Task to complete: Transcribe only part of the material below: the lines from the one containing "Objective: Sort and" through the one containing "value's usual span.", inclusive, exactly as written.

::: Supplied information

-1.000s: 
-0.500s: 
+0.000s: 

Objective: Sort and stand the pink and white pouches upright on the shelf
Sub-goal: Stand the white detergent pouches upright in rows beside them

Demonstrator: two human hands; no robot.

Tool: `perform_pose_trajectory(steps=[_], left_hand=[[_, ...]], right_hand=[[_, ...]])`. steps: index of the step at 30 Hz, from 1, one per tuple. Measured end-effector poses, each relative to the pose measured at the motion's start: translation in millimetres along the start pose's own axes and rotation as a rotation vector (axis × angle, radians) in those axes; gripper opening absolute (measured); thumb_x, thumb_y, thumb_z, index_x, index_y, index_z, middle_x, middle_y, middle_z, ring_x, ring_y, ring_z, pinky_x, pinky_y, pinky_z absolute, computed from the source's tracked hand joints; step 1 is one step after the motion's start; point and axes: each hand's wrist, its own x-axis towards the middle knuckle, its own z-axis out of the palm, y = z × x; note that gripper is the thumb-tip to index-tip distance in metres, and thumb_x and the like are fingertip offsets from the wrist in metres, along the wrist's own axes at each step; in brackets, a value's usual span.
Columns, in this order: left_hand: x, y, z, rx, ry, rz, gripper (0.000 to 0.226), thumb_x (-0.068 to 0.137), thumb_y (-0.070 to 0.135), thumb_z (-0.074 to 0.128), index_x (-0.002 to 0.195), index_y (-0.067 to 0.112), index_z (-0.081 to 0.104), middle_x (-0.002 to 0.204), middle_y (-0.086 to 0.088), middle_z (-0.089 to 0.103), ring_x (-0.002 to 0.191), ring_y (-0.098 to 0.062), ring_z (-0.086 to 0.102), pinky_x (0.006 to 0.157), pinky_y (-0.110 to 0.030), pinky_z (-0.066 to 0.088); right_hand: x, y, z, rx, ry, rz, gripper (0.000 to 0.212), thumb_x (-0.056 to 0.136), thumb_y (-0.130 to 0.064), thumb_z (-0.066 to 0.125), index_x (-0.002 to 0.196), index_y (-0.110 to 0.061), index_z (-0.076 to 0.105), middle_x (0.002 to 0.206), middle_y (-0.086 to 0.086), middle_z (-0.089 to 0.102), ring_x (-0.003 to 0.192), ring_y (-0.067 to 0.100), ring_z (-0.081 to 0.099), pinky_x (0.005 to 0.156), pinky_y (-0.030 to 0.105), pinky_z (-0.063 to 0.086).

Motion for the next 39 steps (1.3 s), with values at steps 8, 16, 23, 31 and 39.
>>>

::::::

Result of this exercise:
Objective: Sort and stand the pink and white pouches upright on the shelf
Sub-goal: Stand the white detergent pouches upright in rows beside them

Demonstrator: two human hands; no robot.

Tool: `perform_pose_trajectory(steps=[_], left_hand=[[_, ...]], right_hand=[[_, ...]])`. steps: index of the step at 30 Hz, from 1, one per tuple. Measured end-effector poses, each relative to the pose measured at the motion's start: translation in millimetres along the start pose's own axes and rotation as a rotation vector (axis × angle, radians) in those axes; gripper opening absolute (measured); thumb_x, thumb_y, thumb_z, index_x, index_y, index_z, middle_x, middle_y, middle_z, ring_x, ring_y, ring_z, pinky_x, pinky_y, pinky_z absolute, computed from the source's tracked hand joints; step 1 is one step after the motion's start; point and axes: each hand's wrist, its own x-axis towards the middle knuckle, its own z-axis out of the palm, y = z × x; note that gripper is the thumb-tip to index-tip distance in metres, and thumb_x and the like are fingertip offsets from the wrist in metres, along the wrist's own axes at each step; in brackets, a value's usual span.

What was asked now has a complete answer.